Robert Lalonde
Robert LalondeJul 28, 2023

Preparing for a multi-cloud future

It is no secret that cloud computing is on the rise. According to an April 2023 report by Research and Markets, the global market for drug discovery informatics was estimated at US $2.3 Billion in 2022 and is projected to grow to US $4.8 Billion — a compound annual growth rate (CAGR) of 9.8%, with cloud computing expected to play a significant role in facilitating this growth.

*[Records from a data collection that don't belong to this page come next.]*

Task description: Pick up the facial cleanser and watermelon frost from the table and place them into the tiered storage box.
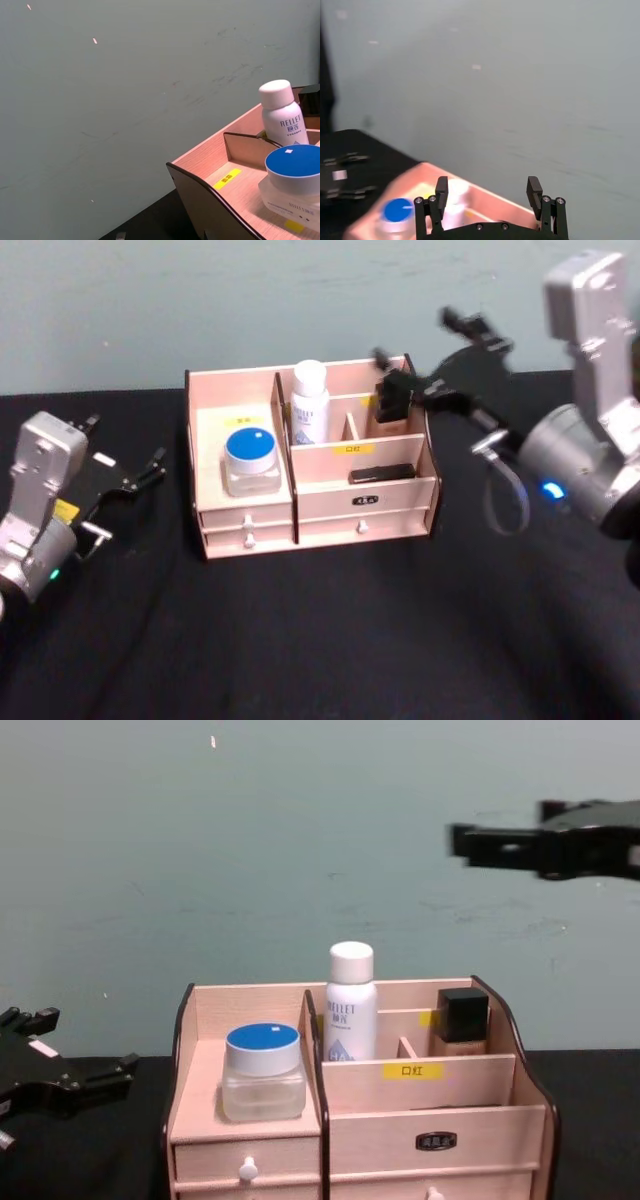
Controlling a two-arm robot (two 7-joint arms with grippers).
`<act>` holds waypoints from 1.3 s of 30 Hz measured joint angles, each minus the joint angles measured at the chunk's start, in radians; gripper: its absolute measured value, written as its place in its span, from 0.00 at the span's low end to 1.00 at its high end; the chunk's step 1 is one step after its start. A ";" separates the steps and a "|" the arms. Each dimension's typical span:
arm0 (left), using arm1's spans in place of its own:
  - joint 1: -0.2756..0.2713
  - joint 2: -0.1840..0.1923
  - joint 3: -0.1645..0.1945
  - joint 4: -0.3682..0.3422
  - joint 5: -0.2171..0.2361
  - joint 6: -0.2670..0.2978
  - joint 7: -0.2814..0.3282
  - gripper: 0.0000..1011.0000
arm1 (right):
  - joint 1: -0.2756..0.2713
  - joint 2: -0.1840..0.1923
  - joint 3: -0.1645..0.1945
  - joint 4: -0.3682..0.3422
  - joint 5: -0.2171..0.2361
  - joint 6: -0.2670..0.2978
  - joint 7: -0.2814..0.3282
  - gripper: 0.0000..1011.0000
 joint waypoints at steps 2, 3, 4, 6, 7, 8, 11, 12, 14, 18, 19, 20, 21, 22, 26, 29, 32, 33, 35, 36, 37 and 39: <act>0.000 0.000 0.000 0.000 0.000 0.000 0.000 1.00 | -0.011 -0.002 0.038 0.011 -0.004 -0.008 -0.026 0.99; 0.000 0.000 0.000 0.000 0.000 0.000 0.000 1.00 | -0.013 -0.003 0.049 0.016 -0.005 -0.011 -0.034 0.99; 0.000 0.000 0.000 0.000 0.000 0.000 0.000 1.00 | -0.015 -0.006 0.060 0.022 -0.006 -0.014 -0.041 0.99; 0.000 0.000 0.000 0.000 0.000 0.000 0.000 1.00 | -0.016 -0.013 0.090 0.048 -0.010 -0.022 -0.057 0.99; 0.000 0.000 0.000 0.000 0.000 0.000 0.000 1.00 | -0.015 -0.015 0.099 0.057 -0.013 -0.025 -0.061 0.99; 0.000 0.000 0.000 0.000 0.000 0.000 0.000 1.00 | -0.014 -0.017 0.106 0.066 -0.014 -0.028 -0.065 0.99; 0.000 0.000 0.000 0.000 0.000 0.000 0.000 1.00 | -0.003 -0.026 0.129 0.109 -0.022 -0.040 -0.074 0.99; 0.000 0.000 0.000 0.000 0.000 0.000 0.000 1.00 | 0.003 -0.031 0.138 0.131 -0.022 -0.043 -0.076 0.99; 0.000 0.000 0.000 0.000 0.000 0.000 0.000 1.00 | 0.010 -0.036 0.145 0.151 -0.022 -0.046 -0.075 0.99; 0.000 0.000 0.000 0.000 0.000 0.000 0.000 1.00 | 0.030 -0.044 0.149 0.209 -0.035 -0.052 -0.067 0.99; 0.000 0.000 0.000 0.000 0.000 0.000 0.000 1.00 | 0.034 -0.045 0.149 0.218 -0.039 -0.053 -0.066 0.99; 0.000 0.000 0.000 0.000 0.000 0.000 0.000 1.00 | 0.037 -0.046 0.148 0.226 -0.043 -0.053 -0.064 0.99; 0.000 0.000 0.000 0.000 0.000 0.000 0.000 1.00 | 0.043 -0.048 0.146 0.244 -0.051 -0.053 -0.063 0.99; 0.000 0.000 0.000 0.000 0.000 0.000 0.000 1.00 | 0.046 -0.049 0.145 0.250 -0.054 -0.052 -0.062 0.99; 0.000 0.000 0.000 0.000 0.000 0.000 0.000 1.00 | 0.055 -0.056 0.144 0.284 -0.071 -0.046 -0.062 0.99; 0.000 0.000 0.000 0.000 0.000 0.000 0.000 1.00 | 0.059 -0.063 0.145 0.305 -0.082 -0.034 -0.063 0.99; 0.000 0.000 0.000 0.000 0.000 0.000 0.000 1.00 | 0.060 -0.067 0.146 0.315 -0.088 -0.025 -0.063 0.99; 0.000 0.000 0.000 0.000 0.000 0.000 0.000 1.00 | 0.060 -0.067 0.146 0.315 -0.087 -0.026 -0.063 0.99; 0.000 0.000 0.000 0.000 0.000 0.000 0.000 1.00 | 0.060 -0.066 0.146 0.315 -0.087 -0.026 -0.063 0.99; 0.000 0.000 0.000 0.000 0.000 0.000 0.000 1.00 | 0.060 -0.066 0.146 0.314 -0.087 -0.026 -0.063 0.99; 0.000 0.000 0.000 0.000 0.000 0.000 0.000 1.00 | 0.060 -0.066 0.146 0.314 -0.087 -0.026 -0.063 0.99; 0.000 0.000 0.000 0.000 0.000 0.000 0.000 1.00 | 0.060 -0.065 0.146 0.313 -0.087 -0.026 -0.063 0.99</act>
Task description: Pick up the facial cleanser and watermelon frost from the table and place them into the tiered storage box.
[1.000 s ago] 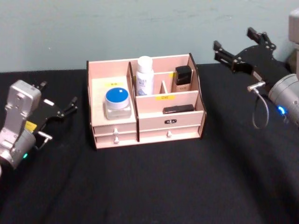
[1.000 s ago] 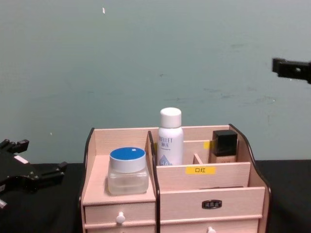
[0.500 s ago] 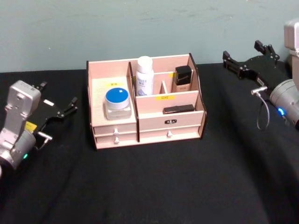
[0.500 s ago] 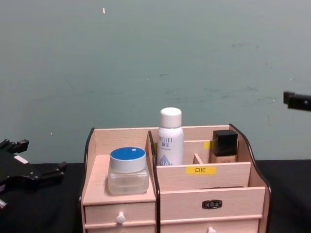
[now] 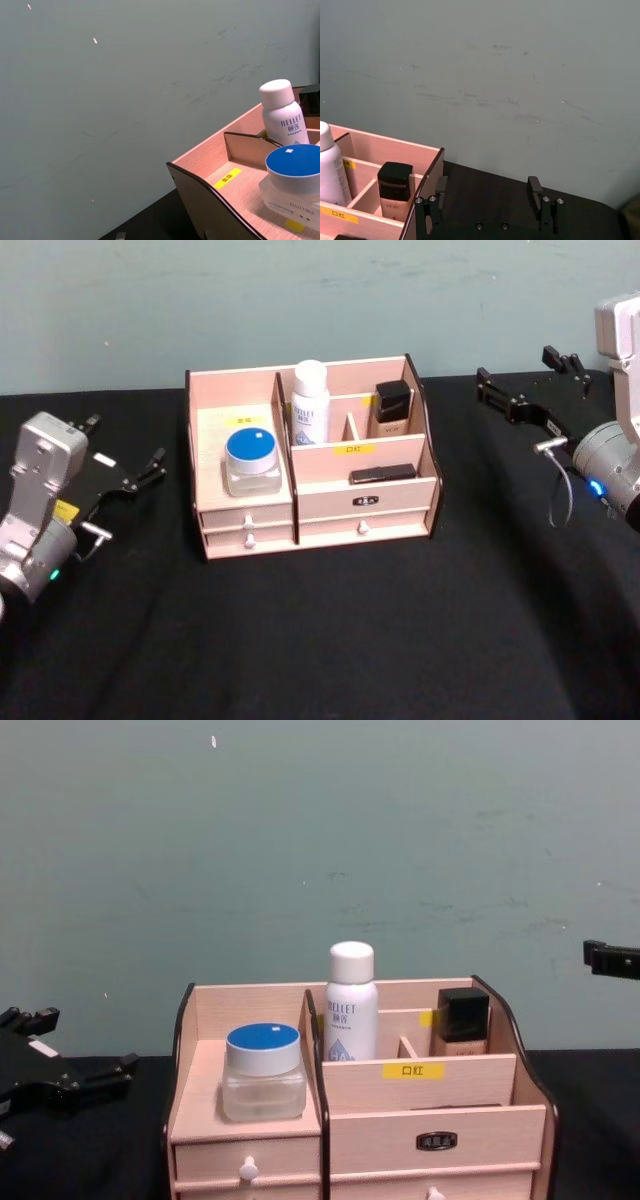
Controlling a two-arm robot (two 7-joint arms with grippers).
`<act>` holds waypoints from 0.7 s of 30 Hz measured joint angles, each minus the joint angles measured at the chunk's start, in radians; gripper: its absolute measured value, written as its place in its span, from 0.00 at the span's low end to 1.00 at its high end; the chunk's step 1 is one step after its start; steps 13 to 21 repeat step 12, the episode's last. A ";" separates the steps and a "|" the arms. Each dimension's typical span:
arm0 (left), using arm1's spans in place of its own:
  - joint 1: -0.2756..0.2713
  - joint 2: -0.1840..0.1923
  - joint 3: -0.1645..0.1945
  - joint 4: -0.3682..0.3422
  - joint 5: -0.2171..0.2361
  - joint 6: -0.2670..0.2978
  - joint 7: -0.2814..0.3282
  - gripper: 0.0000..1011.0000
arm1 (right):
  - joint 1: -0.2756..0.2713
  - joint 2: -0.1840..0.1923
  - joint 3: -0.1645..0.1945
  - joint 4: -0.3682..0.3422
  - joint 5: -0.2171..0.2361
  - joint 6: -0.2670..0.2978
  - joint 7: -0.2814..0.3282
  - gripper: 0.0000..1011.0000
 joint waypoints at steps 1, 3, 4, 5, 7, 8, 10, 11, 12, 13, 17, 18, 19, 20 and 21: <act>0.000 0.000 0.000 0.000 0.000 0.000 0.000 1.00 | 0.000 0.000 0.000 -0.001 0.000 0.000 0.000 0.99; 0.000 0.000 0.000 0.000 0.000 0.000 0.000 1.00 | 0.000 0.000 0.000 -0.001 0.000 0.000 0.000 0.99; 0.000 0.000 0.000 0.000 0.000 0.000 0.000 1.00 | 0.000 0.001 0.000 -0.002 0.000 -0.001 0.000 0.99; 0.000 0.000 0.000 0.000 0.000 0.000 0.000 1.00 | 0.000 0.001 0.000 -0.002 0.000 -0.001 0.000 0.99; 0.000 0.000 0.000 0.000 0.000 0.000 0.000 1.00 | 0.000 0.001 -0.001 -0.003 0.000 -0.001 0.000 0.99; 0.000 0.000 0.000 0.000 0.000 0.000 0.000 1.00 | 0.000 0.001 -0.001 -0.003 0.001 -0.001 0.000 0.99; 0.000 0.000 0.000 0.000 0.000 0.000 0.000 1.00 | 0.000 0.001 -0.001 -0.003 0.001 -0.001 0.000 0.99; 0.000 0.000 0.000 0.000 0.000 0.000 0.000 1.00 | 0.000 0.001 -0.001 -0.004 0.001 -0.001 0.000 0.99; 0.000 0.000 0.000 0.000 0.000 0.000 0.000 1.00 | 0.000 0.001 -0.001 -0.004 0.001 -0.001 0.000 0.99; 0.000 0.000 0.000 0.000 0.000 0.000 0.000 1.00 | 0.000 0.001 -0.001 -0.004 0.001 -0.001 0.000 0.99; 0.000 0.000 0.000 0.000 0.000 0.000 0.000 1.00 | 0.000 0.001 -0.001 -0.004 0.001 -0.001 0.000 0.99; 0.000 0.000 0.000 0.000 0.000 0.000 0.000 1.00 | 0.000 0.001 -0.001 -0.004 0.001 -0.001 0.000 0.99; 0.000 0.000 0.000 0.000 0.000 0.000 0.000 1.00 | 0.000 0.001 -0.001 -0.004 0.001 -0.001 0.000 0.99; 0.000 0.000 0.000 0.000 0.000 0.000 0.000 1.00 | 0.000 0.001 -0.001 -0.004 0.001 -0.001 0.000 0.99; 0.000 0.000 0.000 0.000 0.000 0.000 0.000 1.00 | 0.000 0.001 -0.001 -0.004 0.001 -0.001 0.000 0.99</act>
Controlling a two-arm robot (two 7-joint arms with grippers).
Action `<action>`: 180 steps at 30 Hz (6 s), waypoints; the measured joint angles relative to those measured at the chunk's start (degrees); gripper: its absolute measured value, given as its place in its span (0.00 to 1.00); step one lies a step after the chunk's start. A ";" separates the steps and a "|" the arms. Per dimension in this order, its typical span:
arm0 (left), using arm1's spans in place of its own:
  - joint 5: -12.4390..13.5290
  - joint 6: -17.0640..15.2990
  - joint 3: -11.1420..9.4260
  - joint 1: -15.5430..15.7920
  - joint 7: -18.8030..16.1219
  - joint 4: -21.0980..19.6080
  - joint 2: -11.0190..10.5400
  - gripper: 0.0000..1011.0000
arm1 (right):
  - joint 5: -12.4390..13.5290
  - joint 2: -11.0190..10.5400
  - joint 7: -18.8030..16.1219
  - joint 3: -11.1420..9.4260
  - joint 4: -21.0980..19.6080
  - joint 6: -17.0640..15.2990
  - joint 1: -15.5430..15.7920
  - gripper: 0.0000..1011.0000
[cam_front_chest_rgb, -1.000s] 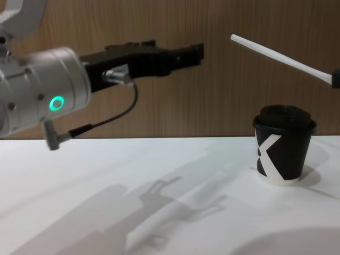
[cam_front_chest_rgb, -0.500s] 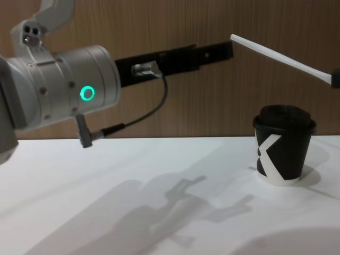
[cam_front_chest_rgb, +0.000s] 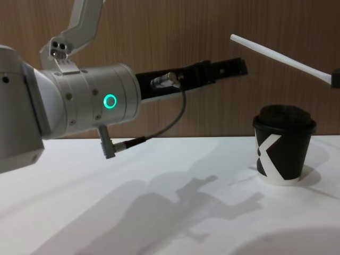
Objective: Pick up the straw with one hand, pass it to the other hand, and insert it into the cup.
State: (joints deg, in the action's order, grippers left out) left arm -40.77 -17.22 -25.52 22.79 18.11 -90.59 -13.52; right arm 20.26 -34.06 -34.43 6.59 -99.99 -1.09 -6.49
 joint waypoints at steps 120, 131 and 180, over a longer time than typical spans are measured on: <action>-29.67 -11.23 5.02 5.56 -1.91 12.97 15.41 0.05 | -0.01 0.00 0.01 -0.01 0.00 0.00 0.00 0.00; -29.67 -11.23 5.03 5.59 -1.89 13.00 15.42 0.01 | -0.01 0.00 0.00 0.00 0.00 -0.01 0.00 0.03; -11.98 1.69 -2.62 8.76 -2.83 6.39 7.99 0.01 | -0.01 0.00 0.00 0.00 0.00 0.00 0.00 0.99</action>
State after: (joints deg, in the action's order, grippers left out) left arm -52.74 -15.53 -28.14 31.55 15.28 -84.20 -5.52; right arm 20.25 -34.05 -34.43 6.58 -99.99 -1.08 -6.49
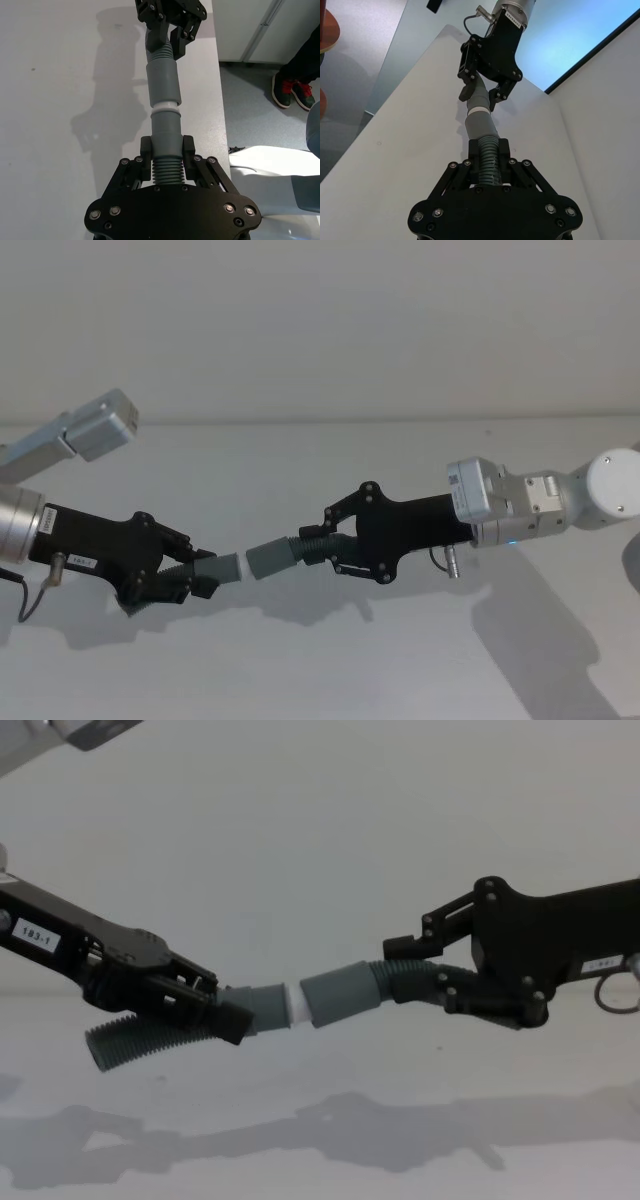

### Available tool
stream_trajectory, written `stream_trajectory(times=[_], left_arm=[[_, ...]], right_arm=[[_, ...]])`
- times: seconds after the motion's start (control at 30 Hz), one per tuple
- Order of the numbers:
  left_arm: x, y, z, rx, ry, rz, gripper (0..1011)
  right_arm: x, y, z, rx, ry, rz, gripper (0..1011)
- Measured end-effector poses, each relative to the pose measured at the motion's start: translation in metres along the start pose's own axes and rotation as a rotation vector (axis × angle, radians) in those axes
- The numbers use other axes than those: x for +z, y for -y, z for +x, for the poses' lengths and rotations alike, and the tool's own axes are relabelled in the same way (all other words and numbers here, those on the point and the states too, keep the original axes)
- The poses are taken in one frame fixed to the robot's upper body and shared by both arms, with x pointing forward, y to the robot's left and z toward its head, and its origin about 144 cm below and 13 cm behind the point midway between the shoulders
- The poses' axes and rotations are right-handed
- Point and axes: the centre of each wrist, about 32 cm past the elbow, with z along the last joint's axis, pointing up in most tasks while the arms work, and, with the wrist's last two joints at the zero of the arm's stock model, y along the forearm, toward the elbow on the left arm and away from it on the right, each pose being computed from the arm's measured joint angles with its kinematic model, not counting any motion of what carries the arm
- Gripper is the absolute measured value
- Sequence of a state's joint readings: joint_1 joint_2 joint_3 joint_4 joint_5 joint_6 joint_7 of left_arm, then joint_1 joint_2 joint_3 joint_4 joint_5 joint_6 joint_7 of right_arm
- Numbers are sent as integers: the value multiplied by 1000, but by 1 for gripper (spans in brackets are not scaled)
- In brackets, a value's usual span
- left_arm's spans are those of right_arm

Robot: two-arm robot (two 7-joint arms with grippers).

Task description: Use both hands to pick up one end of the pipe from the table, align the ends, and insert them.

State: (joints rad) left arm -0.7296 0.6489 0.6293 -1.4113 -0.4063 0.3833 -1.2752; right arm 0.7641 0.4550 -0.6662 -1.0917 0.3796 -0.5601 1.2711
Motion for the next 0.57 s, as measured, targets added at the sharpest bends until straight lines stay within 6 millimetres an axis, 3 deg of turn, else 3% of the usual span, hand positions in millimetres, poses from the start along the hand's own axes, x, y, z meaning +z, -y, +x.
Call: stream_trajectory(times=[0.57], left_arm=[[0, 0, 0, 0, 0, 0, 323]], right_arm=[[2, -2, -1, 0, -7, 3, 191]])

This shift to the cloud is supported by our own research as well. Our 2023 State of the Workflow Community Survey showed the use of public cloud is up 20% since last year, with 43% of survey respondents using cloud today and 70% signaling plans to migrate their workloads. This trend is even more pronounced among commercial organizations, with fully 80% planning to run workloads in the cloud.

Among disciplines that embrace scientific computing, life sciences firms are moving to the cloud faster than their peers. Reasons include the bursty nature of workloads, pipelines of cloud-friendly open-source tools, easily anonymized datasets reducing security concerns, and collaborative public-private partnerships.1

So, what’s the issue?

Despite organizations’ best efforts to standardize on a single cloud vendor to simplify management, a multi-cloud future seems inevitable for most. According to Flexera’s 2023 State of the Cloud report reflecting a broad swath of industries, 87% of organizations report operating in a multi-cloud environment.2 Furthermore, 80% of enterprise users cite multi-cloud management as a top challenge.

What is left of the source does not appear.